Instant first = Instant.now();

// wait some time while something happens

Instant second = Instant.now();


Duration duration = Duration.between(first, second);

Accessing the Time of a Duration

A Duration internally consists of two values:

  • The nanosecond part of the duration
  • The second part of the duration

The nanosecond part represents the part of the Duration which is smaller than a second. The second part represents the part of the Duration which is larger than one second.

Note how the Duration does not have an individual millisecond part. Only nanoseconds and seconds. This is somewhat different from what we are used to with System.getCurrentTimeMillis() where a moment in time (or a period between two moments) is represented as a number of milliseconds.

You can access these two parts of the duration using the Duration methods:

  • getNano()
  • getSeconds()

You can also convert the full time interval Duration to other time units like nanoseconds, minutes, hours or days. You convert a Duration to these time units using these conversion methods:

  • toNanos()
  • toMillis()
  • toMinutes()
  • toHours()
  • toDays()

Each of these methods converts the full time interval represented by the Duration to either nanoseconds, milliseconds, minutes, hours or days.

The toNanos() is different from the getNano() in that the getNano() only returns the part of the Duration which is less than one second. The toNanos() method returns the full time interval converted to nanoseconds.

You might be asking yourself if there is not a toSeconds() method. There isn't because that is the same as the seconds part of the Duration. You can obtain the seconds part of the Duration using the getSeconds() method as explained earlier.

Duration Calculations

The Duration class contains a set of methods you can use to perform calculations based on a Duration object. Some of these methods are:

  • plusNanos()
  • plusMillis()
  • plusSeconds()
  • plusMinutes()
  • plusHours()
  • plusDays()
  • minusNanos()
  • minusMillis()
  • minusSeconds()
  • minusMinutes()
  • minusHours()
  • minusDays()

These methods work pretty similarly, so I will not show you how they all work. Instead I will show a plus and a minus example. That should be enough to give you an idea of how these methods work.

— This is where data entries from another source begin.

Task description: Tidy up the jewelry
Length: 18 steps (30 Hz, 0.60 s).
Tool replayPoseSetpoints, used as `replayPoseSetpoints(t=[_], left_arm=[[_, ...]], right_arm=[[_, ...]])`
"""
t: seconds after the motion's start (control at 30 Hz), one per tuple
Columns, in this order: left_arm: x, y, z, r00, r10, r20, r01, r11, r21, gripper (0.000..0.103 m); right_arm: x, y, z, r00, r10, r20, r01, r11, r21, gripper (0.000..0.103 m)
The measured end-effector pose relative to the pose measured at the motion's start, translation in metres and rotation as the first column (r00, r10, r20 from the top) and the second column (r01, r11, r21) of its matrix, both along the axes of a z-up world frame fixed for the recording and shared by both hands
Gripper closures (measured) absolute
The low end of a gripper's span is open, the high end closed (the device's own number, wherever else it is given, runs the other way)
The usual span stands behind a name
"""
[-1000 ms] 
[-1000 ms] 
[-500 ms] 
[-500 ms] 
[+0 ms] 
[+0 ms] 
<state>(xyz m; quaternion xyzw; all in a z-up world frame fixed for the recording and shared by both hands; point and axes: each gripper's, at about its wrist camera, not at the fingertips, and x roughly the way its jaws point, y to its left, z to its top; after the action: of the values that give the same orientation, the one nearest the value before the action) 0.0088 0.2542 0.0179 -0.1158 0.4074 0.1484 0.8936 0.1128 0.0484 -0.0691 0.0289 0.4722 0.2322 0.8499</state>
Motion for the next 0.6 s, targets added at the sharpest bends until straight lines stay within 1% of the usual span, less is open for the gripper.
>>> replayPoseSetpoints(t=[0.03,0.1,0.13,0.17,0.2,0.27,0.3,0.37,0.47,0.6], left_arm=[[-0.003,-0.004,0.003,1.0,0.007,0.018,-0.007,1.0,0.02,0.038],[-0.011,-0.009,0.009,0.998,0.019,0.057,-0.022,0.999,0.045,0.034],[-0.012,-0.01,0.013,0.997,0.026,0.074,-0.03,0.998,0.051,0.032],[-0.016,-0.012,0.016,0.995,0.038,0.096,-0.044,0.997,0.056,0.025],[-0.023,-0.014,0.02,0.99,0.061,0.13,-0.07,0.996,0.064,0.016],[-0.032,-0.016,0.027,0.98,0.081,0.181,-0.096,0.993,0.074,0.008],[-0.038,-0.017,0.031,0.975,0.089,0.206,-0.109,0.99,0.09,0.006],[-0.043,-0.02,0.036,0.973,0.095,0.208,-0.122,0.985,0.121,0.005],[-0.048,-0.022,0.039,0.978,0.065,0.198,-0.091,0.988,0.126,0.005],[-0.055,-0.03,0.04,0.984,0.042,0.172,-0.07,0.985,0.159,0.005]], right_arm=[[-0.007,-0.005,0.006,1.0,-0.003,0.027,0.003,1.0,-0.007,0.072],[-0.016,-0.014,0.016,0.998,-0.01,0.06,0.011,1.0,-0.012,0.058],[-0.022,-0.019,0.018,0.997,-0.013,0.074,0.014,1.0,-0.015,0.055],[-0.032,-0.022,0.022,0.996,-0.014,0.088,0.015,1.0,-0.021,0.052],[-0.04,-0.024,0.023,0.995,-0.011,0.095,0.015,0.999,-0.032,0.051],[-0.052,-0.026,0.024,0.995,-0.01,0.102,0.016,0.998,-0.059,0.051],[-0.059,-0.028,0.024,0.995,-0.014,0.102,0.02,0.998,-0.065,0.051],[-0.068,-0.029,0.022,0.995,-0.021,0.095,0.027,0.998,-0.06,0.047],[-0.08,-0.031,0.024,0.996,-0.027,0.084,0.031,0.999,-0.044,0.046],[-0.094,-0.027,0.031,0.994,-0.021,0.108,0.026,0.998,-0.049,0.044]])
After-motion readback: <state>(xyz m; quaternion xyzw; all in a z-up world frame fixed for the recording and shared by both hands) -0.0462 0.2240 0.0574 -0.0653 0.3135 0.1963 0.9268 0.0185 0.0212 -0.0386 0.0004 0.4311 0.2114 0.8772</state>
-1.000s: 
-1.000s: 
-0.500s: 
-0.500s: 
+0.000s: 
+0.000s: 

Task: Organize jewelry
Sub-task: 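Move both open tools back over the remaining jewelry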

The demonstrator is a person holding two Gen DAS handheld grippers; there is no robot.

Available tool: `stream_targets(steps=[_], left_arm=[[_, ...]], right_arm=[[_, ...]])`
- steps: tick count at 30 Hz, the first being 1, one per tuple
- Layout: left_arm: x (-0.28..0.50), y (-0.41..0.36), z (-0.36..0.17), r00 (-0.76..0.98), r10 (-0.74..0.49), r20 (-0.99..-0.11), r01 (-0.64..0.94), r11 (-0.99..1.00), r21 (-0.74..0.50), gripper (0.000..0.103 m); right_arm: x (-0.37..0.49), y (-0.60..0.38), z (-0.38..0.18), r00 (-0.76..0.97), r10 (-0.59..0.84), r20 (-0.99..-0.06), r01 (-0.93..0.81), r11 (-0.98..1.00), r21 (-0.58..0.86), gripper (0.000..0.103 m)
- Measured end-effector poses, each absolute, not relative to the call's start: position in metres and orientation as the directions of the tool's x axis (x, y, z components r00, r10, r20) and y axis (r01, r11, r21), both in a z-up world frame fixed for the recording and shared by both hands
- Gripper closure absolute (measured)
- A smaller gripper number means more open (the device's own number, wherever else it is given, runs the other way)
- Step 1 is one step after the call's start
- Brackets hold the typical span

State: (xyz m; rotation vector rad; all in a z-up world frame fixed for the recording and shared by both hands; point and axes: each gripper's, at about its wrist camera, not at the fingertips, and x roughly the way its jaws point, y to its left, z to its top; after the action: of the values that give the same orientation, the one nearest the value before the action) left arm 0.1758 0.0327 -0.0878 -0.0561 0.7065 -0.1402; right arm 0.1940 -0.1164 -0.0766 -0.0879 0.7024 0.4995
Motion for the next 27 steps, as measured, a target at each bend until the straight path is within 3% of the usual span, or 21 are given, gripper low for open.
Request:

Duration start = ... //obtain a start duration

Duration added      = start.plusDays(3);
Duration subtracted = start.minusDays(3);

This example first creates a Duration variable named start which will be used as the base of the calculations. The actual creation of this Duration object is left out. See how to create a Duration object earlier in this tutorial.

Second, the example creates two new Duration objects based on the start Duration object. The first line creates a Duration which is equal to the start Duration plus 3 days. The second line creates Duration which is equal to the start Duration minus 3 days.

All of the calculation methods return new Duration objects representing the Duration resulting from the calculation. This is done to keep the Duration object immutable.